Strategic shifts that make your stories easy to hear, understand and share


Shift to helpful narratives

We can unlock change by shifting to helpful narratives. Helpful narratives make it easier for people to see an issue for what it is and understand how it came about. Helpful narratives are designed to divert people away from the unhelpful narratives that act as a barrier to understanding the issues more deeply. When woven throughout all our communications, helpful narratives encourage deeper understanding and build support for the system-level solutions that will make life better for people and the planet. 

Using a helpful narrative avoids negating an unhelpful narrative and stories of people opposed to your solutions, which only works to spread it further.

 

Shift to all of us values

Values are the ‘why’ of our actions and lives. We all have many values, many of which we share as humans. Depending on context, experience, and framing, we can prioritise particular values at different times. By framing particular helpful values, we can connect people and their deepest motivations to our issues and help them perceive how they’re relevant to them. Starting with helpful values ensures we avoid a key communication trap — starting out with problems and fear, which is very demotivating for many people.

Common Cause Australia have created a values map is based on the Schwartz theory of basic values developed through decades of research and hundreds of cross-cultural studies. It maps 57 consistently-occurring human values based on data from over 60,000 people around the world.

 

Shift who you focus on

Narratives can help most people shift their mindsets — but not all people. Focusing your stories and communications on those who are open to understanding and persuasion makes the most of your time, energy, and resources. 

People open to understanding and persuasion are the majority of people on most issues. They don’t have a firm view one way or another and can be engaged and mobilised by helpful narratives and explanations.

Supporters already understand the need for change. They play an important role in sharing stories with people who are open to persuasion.

People who are firmly opposed have strong and fixed views on an issue. They are unlikely to be shifted by anything except a deep personal experience. Avoid using the narratives and arguments of those firmly opposed so you avoid repetition and mythbusting. 

 

Shift to your vision

Having a compelling vision for a better world inspires hope and action. A vision helps us as communicators know what we’re working towards and helps our audience see and believe that change is possible. This can overcome our fast-thinking bias that makes it hard to believe that change is possible. 

A great vision describes in tangible ways what it will look and feel like once the changes have been made, focusing on the end result not the steps we need to take to get there.

 

Shift to explaining rather than describing

Explanations deepen people’s understanding of why a barrier or problem exists and what can be done about it. When we simply describe problems or solutions instead of explaining them, we don’t shift the deeper unconscious explanations people are drawing on (shared mindsets). 
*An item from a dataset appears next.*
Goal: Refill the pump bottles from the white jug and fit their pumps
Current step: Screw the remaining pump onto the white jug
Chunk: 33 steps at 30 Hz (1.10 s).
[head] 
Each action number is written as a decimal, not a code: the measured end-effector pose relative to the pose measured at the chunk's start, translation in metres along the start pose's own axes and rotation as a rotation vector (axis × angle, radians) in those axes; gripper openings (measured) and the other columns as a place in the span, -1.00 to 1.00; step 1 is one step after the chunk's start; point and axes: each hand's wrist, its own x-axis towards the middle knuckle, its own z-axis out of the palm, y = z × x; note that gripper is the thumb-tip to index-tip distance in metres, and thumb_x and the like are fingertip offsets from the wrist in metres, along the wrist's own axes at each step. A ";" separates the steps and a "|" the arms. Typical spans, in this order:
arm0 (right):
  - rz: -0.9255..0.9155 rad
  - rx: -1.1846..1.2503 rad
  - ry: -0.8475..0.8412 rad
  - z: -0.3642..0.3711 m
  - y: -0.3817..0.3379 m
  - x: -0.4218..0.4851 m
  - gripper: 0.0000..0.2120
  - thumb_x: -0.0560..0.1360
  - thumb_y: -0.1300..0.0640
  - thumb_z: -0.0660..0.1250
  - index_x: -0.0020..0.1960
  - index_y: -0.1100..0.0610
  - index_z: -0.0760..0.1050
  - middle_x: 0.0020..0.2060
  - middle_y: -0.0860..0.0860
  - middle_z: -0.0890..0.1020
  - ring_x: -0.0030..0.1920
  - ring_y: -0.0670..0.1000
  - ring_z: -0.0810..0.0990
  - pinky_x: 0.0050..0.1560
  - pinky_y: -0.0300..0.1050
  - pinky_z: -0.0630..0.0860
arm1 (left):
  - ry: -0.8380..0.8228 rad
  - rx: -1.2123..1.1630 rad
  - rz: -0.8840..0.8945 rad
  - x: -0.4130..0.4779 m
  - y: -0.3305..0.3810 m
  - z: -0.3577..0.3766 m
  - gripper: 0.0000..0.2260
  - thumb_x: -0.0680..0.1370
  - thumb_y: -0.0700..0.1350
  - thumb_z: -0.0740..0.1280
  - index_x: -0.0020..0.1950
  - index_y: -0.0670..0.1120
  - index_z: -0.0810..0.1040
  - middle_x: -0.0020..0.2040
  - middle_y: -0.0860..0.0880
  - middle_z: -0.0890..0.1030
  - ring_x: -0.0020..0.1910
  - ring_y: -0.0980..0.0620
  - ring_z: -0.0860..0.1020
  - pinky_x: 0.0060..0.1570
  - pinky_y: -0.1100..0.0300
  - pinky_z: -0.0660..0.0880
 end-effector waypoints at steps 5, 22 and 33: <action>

A good explanation shows people how the problem happened, what the impact was, who made it happen and therefore who can create change, and what works better. Effective explanations use facts as a character in the story rather than facts being the whole story.

Naming the people who can make change as part of your explanation helps identify responsibility and power. If you or your organisation are the ones able to make the change, name yourself or have your allies do it. Naming an agent helps you avoid the passive voice. Not naming yourself ignores your power and can undermine trust.

 

Shift together 

For mindsets to shift we need to work together to turn up the volume of the helpful narratives. We do this by telling as many stories as possible that use the words and images of the helpful narratives, making it stronger. This takes time, commitment, and consistency between people who share goals. 

When shifting together each person or organisation can use their own tone and style in their stories. Individual stories can be told by different messengers, in different formats, and across different media. The key is to ensure the helpful narrative is woven through all the stories like a golden thread that pulls the stories together. This creates a powerful pattern that can shift how people think and reason.